The new features require a 10.1 device type (see ID3D10Device1 Interface) which can be created by calling D3D10CreateDevice1, or you can create the device and swap chain at the same time by calling D3D10CreateDeviceAndSwapChain1.
In Windows Vista Service Pack 1, Direct3D 10.0 and Direct3D 10.1 DLLs exist side-by-side on the system. To access 10.1 features, do either of the following:
Accessing 10.1 Features on Vista Gold and Vista Service Pack 1
Developers that wish to support Vista Gold as well as SP1 will have to account for the lack of the new 10.1 API extensions on Vista Gold. Both DXUT and D3DX10 will provide convenience functions to create the appropriate device, based on the DLLs available on the system and the available hardware (10.0 or 10.1). The 10.1 device inherits from the 10.0 device, and can be retrieved using QueryInterface(). It is recommended that each application keeps track of the device type and maintains a pointer to the 10.1 device (if available) to avoid frequent QueryInterface calls when 10.1 functionality is desired. Likewise, where 10.1 resource views and state objects are associated by an application's custom class, it is recommended that the application track whether the object is a 10.0 or 10.1 type to avoid redundant QueryInterface() calls. D3DX10 includes a set of utility functions to simplify this process (see D3DX10CreateDevice and D3DX10CreateDeviceAndSwapChain).

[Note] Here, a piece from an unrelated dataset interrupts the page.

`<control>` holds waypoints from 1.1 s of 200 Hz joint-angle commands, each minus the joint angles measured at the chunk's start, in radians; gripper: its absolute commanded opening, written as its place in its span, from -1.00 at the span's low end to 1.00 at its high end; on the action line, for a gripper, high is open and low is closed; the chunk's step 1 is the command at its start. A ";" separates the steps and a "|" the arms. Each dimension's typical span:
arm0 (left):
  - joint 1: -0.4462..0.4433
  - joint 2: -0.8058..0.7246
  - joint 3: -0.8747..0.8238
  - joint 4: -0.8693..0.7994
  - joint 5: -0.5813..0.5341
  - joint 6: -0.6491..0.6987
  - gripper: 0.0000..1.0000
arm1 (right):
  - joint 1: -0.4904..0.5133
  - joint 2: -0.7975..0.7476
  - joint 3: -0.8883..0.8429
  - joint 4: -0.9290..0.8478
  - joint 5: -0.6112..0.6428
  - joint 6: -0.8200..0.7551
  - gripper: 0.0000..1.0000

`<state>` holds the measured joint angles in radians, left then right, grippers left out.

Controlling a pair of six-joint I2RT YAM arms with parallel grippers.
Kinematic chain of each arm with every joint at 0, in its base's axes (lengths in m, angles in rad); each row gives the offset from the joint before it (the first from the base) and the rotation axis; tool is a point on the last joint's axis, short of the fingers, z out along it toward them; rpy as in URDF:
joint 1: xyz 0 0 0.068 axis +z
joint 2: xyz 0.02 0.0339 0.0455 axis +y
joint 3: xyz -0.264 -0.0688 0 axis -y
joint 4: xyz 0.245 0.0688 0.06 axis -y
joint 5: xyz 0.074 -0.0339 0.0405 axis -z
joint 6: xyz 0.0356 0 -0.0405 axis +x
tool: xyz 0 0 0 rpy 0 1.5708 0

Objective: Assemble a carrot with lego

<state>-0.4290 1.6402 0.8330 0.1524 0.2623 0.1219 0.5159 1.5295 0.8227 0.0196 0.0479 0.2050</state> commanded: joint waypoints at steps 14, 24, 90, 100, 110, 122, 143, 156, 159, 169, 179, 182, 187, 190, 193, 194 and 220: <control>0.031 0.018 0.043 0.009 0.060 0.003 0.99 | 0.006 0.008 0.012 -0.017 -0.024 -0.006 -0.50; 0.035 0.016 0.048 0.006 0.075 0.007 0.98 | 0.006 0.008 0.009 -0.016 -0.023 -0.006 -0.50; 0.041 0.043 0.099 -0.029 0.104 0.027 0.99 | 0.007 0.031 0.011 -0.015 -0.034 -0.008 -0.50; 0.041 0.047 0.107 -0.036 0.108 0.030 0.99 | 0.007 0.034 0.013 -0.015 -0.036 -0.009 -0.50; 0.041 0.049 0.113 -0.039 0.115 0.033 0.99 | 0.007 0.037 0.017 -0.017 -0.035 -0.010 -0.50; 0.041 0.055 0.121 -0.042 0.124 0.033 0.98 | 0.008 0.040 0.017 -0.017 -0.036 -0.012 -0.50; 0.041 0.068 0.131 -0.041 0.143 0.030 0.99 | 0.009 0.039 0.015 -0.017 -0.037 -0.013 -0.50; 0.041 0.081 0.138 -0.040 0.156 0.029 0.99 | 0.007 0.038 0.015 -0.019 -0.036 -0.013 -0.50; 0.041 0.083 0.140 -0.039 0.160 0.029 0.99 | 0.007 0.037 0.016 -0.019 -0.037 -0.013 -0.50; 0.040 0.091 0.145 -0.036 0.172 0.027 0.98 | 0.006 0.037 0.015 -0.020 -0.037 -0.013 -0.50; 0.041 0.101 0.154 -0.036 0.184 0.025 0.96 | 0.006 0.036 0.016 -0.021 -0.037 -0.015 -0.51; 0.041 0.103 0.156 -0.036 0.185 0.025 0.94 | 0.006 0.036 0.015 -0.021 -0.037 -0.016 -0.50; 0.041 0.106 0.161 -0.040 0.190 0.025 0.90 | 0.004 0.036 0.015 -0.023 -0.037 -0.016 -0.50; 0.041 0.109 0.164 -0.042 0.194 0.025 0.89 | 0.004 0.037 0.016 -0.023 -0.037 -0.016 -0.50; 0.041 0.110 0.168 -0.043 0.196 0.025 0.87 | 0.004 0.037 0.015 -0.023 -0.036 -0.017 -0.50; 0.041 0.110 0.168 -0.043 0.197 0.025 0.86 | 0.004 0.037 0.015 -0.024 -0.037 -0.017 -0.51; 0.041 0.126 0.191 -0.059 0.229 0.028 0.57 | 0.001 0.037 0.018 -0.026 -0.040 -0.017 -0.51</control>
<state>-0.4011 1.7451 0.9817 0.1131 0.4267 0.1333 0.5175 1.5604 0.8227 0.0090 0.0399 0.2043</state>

Accessing 10.1 Features on Vista Service Pack 1 Exclusively
Some developers may choose to require Vista Service Pack 1, which will be distributed broadly to end-users and includes a series of improvements outside of Direct3D 10.1. These developers can use the Direct3D 10.1 headers and libraries exclusively, taking a dependency on the Direct3D 10.1 DLLs which support both 10.0 and 10.1 hardware (some calls may fail, however, on 10.0 devices where the new functionality is not supported).